La idea...
no es convertirme en un dios
o en un semidios
que mantiene sus dos caras,
la divina y la humana
y con un rabo demoníaco que cuando azota
te puede abrir en dos mitades.
La idea y para que sea buena idea
tiene que tener su momento
y el tiempo suficiente para que se desarrolle en ésta vida.
En la siguiente vida
ya no será tu idea la que vale
y será la de otro y aunque te la haya robado
él se apropiará de tu idea
y con dos o tres retoques en el texto
y algún punto y coma cambiados de sitio
reclamará su autoría.
Y yo de ésta forma soy capaz de imaginarlo
veo al tipo entre multitudes enardecidas que gritan ¡vivas!

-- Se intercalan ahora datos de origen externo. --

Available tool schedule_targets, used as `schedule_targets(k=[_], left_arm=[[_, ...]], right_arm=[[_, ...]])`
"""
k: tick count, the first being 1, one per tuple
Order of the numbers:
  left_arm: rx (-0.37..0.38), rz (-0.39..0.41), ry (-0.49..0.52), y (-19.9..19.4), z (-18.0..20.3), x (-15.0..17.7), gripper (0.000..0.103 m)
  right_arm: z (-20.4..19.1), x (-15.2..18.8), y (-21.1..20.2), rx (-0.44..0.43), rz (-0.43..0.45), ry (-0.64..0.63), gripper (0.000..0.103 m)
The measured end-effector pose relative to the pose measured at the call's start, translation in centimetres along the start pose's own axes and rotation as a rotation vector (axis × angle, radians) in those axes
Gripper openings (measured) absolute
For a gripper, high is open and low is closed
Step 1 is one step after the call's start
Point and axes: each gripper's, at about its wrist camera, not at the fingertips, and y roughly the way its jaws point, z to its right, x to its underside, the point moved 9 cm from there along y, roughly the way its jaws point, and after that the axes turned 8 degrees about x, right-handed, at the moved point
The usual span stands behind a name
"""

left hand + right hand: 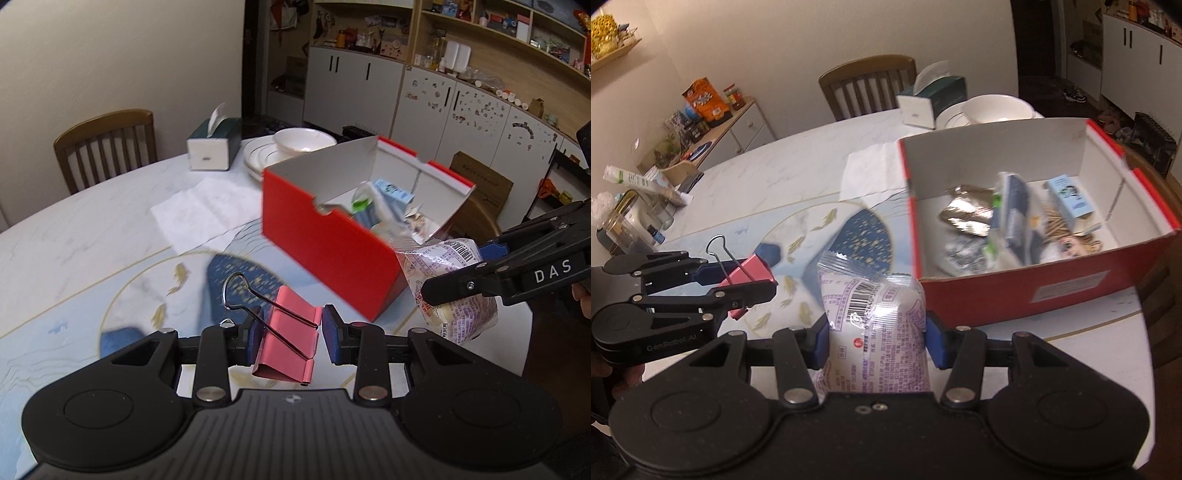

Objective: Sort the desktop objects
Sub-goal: 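Carry the pink clip with the left tool while the right tool carries the snack bag over the box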

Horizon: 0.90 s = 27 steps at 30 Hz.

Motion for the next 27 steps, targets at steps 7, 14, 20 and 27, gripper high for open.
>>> schedule_targets(k=[7, 14, 20, 27], left_arm=[[0.009, 0.015, 0.037, 1.7, 2.8, -2.8, 0.033], [0.01, 0.034, 0.083, 4.0, 5.3, -6.1, 0.033], [0.008, 0.038, 0.092, 6.1, 6.4, -8.7, 0.033], [-0.013, 0.032, 0.071, 8.8, 6.3, -11.7, 0.033]], right_arm=[[3.8, -1.3, -0.9, 0.02, 0.036, 0.008, 0.049], [7.7, -3.5, -1.2, 0.045, 0.077, 0.01, 0.049], [10.5, -5.8, -0.7, 0.072, 0.113, 0.002, 0.049], [12.9, -8.2, 0.4, 0.093, 0.141, -0.006, 0.049]])
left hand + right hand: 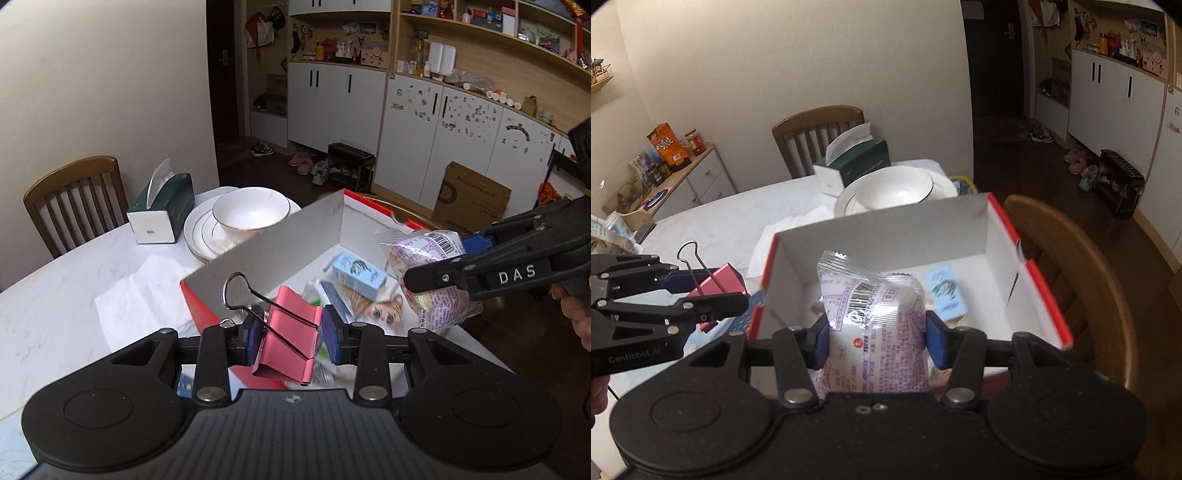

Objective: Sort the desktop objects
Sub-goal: 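Carry the pink clip with the left tool while the right tool carries the snack bag over the box, then open the left tool to drop the clip while the right tool releases the snack bag in the box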

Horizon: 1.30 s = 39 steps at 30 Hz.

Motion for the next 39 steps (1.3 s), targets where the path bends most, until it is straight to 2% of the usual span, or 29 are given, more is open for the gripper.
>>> schedule_targets(k=[9, 19, 27, 34, 39], left_arm=[[-0.043, -0.052, -0.011, 4.9, -0.7, -1.7, 0.033], [-0.093, -0.099, 0.022, 9.2, -0.5, -2.1, 0.033], [-0.13, -0.129, -0.026, 11.5, -1.9, -1.8, 0.033], [-0.121, -0.166, -0.034, 13.2, -2.2, -1.2, 0.033], [-0.097, -0.199, -0.049, 14.1, -2.0, -0.6, 0.033]], right_arm=[[2.0, -2.0, 3.3, 0.033, 0.008, -0.021, 0.049], [2.5, -0.6, 7.0, 0.057, -0.052, -0.105, 0.049], [2.2, 1.2, 7.8, 0.064, -0.071, -0.216, 0.049], [2.3, 2.4, 8.3, 0.056, -0.09, -0.255, 0.049], [2.8, 2.3, 8.8, 0.042, -0.102, -0.213, 0.05]])
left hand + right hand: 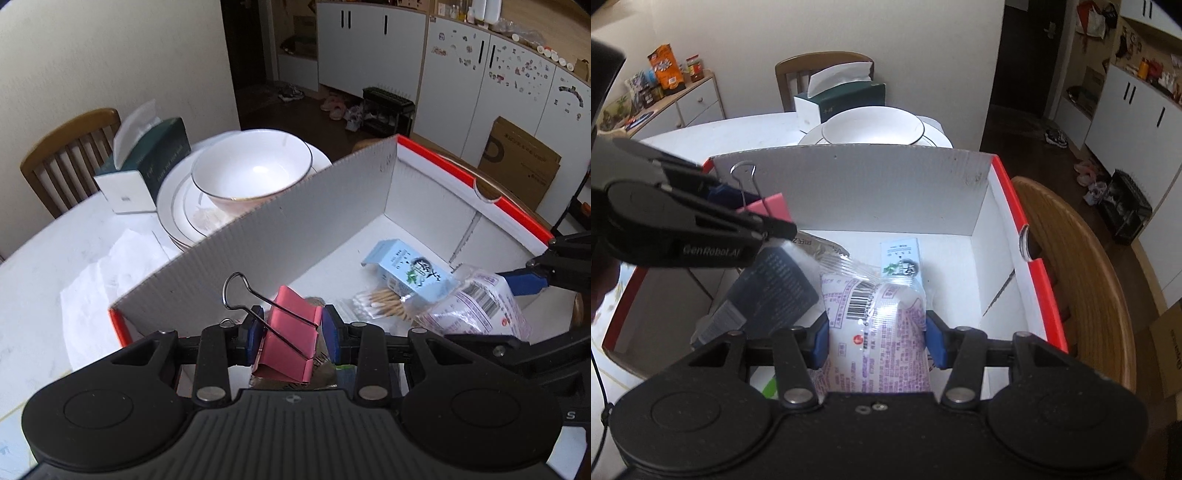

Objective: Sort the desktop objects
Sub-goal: 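Open the left tool to drop the clip while the right tool releases the snack bag in the box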

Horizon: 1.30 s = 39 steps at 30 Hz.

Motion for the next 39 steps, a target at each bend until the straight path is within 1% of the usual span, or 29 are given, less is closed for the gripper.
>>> schedule_targets(k=[4, 8, 10, 14, 16, 18, 20, 22, 24, 32, 39], left_arm=[[0.014, -0.019, -0.016, 0.4, -0.2, 0.3, 0.033], [0.039, -0.029, -0.057, 0.5, -0.7, 0.5, 0.033], [0.051, -0.025, -0.059, 0.4, -0.8, 0.6, 0.033], [0.052, -0.022, -0.051, 0.1, -0.7, 0.6, 0.033], [0.051, -0.014, -0.05, -0.2, -0.7, 0.7, 0.039], [0.055, -0.004, -0.052, -0.5, -0.7, 0.8, 0.048], [0.058, 0.008, -0.057, -1.0, -0.8, 0.9, 0.054], [0.065, 0.014, -0.06, -1.5, -0.9, 1.0, 0.056], [0.074, 0.018, -0.055, -2.0, -0.8, 1.2, 0.061], [0.107, 0.053, -0.036, -4.3, -0.4, 2.1, 0.063], [0.13, 0.111, -0.018, -7.2, 0.0, 2.5, 0.067]], right_arm=[[0.1, 0.1, 0.0, -0.011, -0.006, 0.013, 0.051], [0.2, 0.1, -0.1, -0.012, -0.01, 0.023, 0.054], [0.3, 0.1, -0.3, -0.009, -0.01, 0.024, 0.056], [0.4, 0.0, -0.4, -0.009, -0.01, 0.033, 0.06], [0.3, -0.1, -0.6, -0.005, -0.005, 0.033, 0.063], [0.3, -0.1, -0.8, -0.005, -0.001, 0.035, 0.064], [0.2, -0.1, -1.0, -0.003, 0.001, 0.034, 0.064], [0.2, -0.2, -1.3, -0.002, 0.005, 0.039, 0.066], [0.2, -0.4, -1.7, -0.001, 0.013, 0.047, 0.067], [-0.2, -0.6, -3.4, 0.004, 0.042, 0.067, 0.073], [-1.0, -0.6, -5.1, 0.006, 0.067, 0.083, 0.076]])
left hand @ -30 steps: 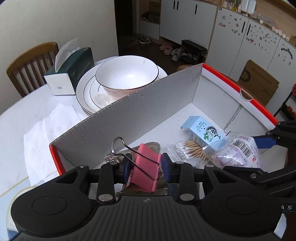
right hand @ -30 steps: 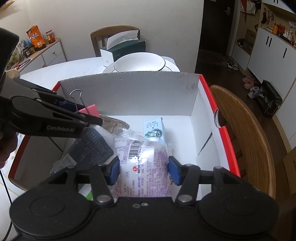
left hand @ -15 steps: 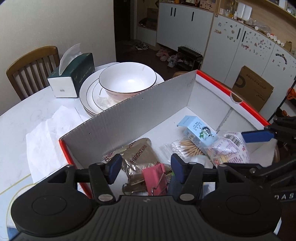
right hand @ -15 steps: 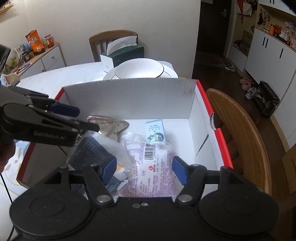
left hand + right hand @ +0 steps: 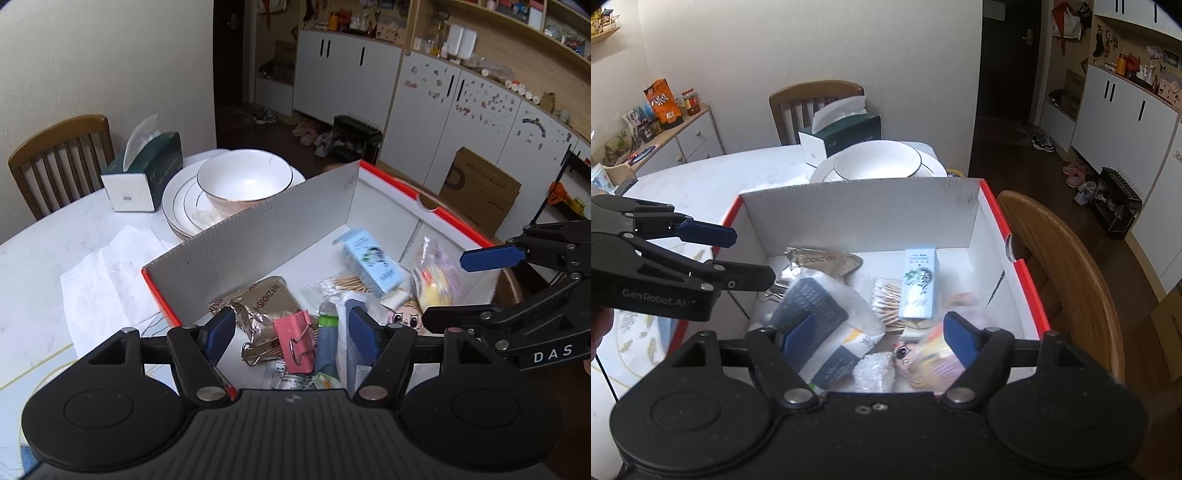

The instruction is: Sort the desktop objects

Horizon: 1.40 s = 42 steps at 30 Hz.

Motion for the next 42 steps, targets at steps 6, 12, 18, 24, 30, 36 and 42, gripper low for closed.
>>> schedule_targets(k=[6, 12, 18, 24, 30, 36, 42], left_arm=[[0.018, 0.05, 0.029, -2.5, 0.8, 0.1, 0.07], [0.018, 0.097, 0.042, -4.7, 0.7, 0.5, 0.074], [0.022, 0.11, 0.035, -6.2, 0.1, 1.5, 0.075], [0.016, 0.143, 0.017, -8.0, -0.7, 2.5, 0.078], [0.017, 0.141, 0.015, -9.3, -1.0, 3.5, 0.086], [0.01, 0.147, 0.01, -10.1, -1.3, 4.3, 0.103], [0.013, 0.14, -0.005, -11.1, -1.2, 5.2, 0.103]], right_arm=[[-1.2, -0.1, -1.8, 0.002, 0.036, 0.005, 0.082], [-2.4, 0.0, -3.5, 0.004, 0.064, 0.012, 0.085], [-3.5, 0.2, -5.0, 0.002, 0.087, 0.013, 0.087], [-4.5, 0.3, -6.3, 0.001, 0.112, 0.018, 0.093], [-5.3, 0.4, -7.3, -0.002, 0.138, 0.029, 0.098], [-5.7, 0.8, -8.1, 0.019, 0.155, 0.042, 0.099], [-6.0, 1.5, -9.3, 0.032, 0.182, 0.068, 0.101]])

siento al tío saludando a ambos lados
y montado en un carro tirado por hermosos caballos blancos
y hasta noto el traqueteo de las ruedas contra el suelo
empedrado
y como si fuera por una calzada romana
y veo hacia el horizonte
y allí está el arco del triunfo
y sé que tendré que pasar por él
aunque hay veces en que dudo
si no será la luz que hay al final del túnel
y sin darme cuenta pienso en que...
si no me estaré pasando al otro lado.
Y puede que en otra vida triunfe
y porque todo se puede suponer
pero lo que es en ésta
sé que me quedaré con las ganas.
Y por eso sé
que la falta de ganas
nunca será la causa de que yo transite al otro lado.